_Exercise description_: Find all the lines in the entries below that hold the word "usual" and copy them.

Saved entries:
[Start of section]
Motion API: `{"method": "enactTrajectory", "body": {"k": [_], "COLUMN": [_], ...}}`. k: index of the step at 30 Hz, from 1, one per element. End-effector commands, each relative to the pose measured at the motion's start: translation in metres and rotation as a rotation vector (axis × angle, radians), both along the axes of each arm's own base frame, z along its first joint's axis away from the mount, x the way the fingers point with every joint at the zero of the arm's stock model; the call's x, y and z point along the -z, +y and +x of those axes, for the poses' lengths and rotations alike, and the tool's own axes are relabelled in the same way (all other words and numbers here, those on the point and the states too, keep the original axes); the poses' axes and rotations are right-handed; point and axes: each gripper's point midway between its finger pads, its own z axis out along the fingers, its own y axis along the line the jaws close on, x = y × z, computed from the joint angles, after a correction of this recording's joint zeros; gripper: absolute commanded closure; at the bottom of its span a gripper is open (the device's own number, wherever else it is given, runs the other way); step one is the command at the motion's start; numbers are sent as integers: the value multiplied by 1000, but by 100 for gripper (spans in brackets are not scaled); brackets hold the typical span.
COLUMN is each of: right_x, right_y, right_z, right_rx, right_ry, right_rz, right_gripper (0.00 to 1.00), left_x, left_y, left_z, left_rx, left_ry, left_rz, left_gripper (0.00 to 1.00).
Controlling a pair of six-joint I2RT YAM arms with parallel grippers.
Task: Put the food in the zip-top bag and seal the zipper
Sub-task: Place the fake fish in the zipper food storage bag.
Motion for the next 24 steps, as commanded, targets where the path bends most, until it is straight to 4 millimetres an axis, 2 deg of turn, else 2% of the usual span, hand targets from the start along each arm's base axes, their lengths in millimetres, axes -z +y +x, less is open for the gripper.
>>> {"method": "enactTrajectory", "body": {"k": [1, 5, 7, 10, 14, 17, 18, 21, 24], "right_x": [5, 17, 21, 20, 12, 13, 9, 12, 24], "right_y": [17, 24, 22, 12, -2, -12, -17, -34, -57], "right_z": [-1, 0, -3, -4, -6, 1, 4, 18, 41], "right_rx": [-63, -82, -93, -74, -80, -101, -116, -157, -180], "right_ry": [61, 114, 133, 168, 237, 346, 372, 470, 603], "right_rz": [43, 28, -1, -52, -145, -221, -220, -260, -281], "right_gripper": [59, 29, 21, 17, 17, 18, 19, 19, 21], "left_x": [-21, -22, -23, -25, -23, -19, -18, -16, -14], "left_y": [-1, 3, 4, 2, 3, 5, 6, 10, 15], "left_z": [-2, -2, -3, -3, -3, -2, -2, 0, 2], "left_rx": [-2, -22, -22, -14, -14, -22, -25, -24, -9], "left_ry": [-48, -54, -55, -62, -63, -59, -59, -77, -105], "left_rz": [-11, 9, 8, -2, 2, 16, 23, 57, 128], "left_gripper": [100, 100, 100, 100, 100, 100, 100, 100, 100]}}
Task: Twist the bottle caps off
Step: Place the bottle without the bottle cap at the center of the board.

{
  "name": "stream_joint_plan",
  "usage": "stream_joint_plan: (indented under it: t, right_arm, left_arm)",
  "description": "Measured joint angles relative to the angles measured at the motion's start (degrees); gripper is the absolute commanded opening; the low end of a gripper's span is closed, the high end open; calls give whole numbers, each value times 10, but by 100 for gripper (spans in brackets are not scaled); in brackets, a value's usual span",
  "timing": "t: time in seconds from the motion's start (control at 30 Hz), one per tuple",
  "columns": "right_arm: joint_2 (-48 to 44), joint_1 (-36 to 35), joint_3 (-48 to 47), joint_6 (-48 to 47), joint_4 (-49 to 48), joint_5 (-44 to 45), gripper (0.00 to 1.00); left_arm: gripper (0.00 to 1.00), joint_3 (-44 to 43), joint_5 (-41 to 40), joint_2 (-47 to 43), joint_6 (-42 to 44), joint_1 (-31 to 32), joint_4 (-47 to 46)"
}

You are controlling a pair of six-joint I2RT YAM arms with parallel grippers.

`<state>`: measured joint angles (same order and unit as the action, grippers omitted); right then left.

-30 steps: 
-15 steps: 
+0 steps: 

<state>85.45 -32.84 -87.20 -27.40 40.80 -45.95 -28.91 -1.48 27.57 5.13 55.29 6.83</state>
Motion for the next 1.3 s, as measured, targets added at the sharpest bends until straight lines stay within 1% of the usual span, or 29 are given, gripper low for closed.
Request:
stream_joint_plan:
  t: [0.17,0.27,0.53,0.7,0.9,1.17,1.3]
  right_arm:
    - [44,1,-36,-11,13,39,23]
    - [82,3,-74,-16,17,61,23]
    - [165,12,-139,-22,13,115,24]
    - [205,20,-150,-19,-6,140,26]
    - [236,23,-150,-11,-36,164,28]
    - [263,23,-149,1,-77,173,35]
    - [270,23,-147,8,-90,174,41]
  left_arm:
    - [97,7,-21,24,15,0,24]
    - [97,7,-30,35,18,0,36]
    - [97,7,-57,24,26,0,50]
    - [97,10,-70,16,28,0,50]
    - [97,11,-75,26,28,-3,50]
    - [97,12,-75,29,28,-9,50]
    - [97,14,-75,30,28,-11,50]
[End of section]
_Problem solution_:
Motion for the next 24 steps, as commanded, targets where the path bends most, until it is straight to 4 millimetres an axis, 2 deg of turn, else 2% of the usual span, hand targets from the start along each arm's base axes, their lengths in millimetres, axes -z +y +x, less is open for the gripper.
  "description": "Measured joint angles relative to the angles measured at the motion's start (degrees); gripper is the absolute commanded opening; the low end of a gripper's span is closed, the high end open; calls give whole numbers, each value times 10, but by 100 for gripper (spans in brackets are not scaled); in brackets, a value's usual span",
Motion for the next 1.3 s, as measured, targets added at the sharpest bends until straight lines stay within 1% of the usual span, or 29 are given, gripper low for closed.

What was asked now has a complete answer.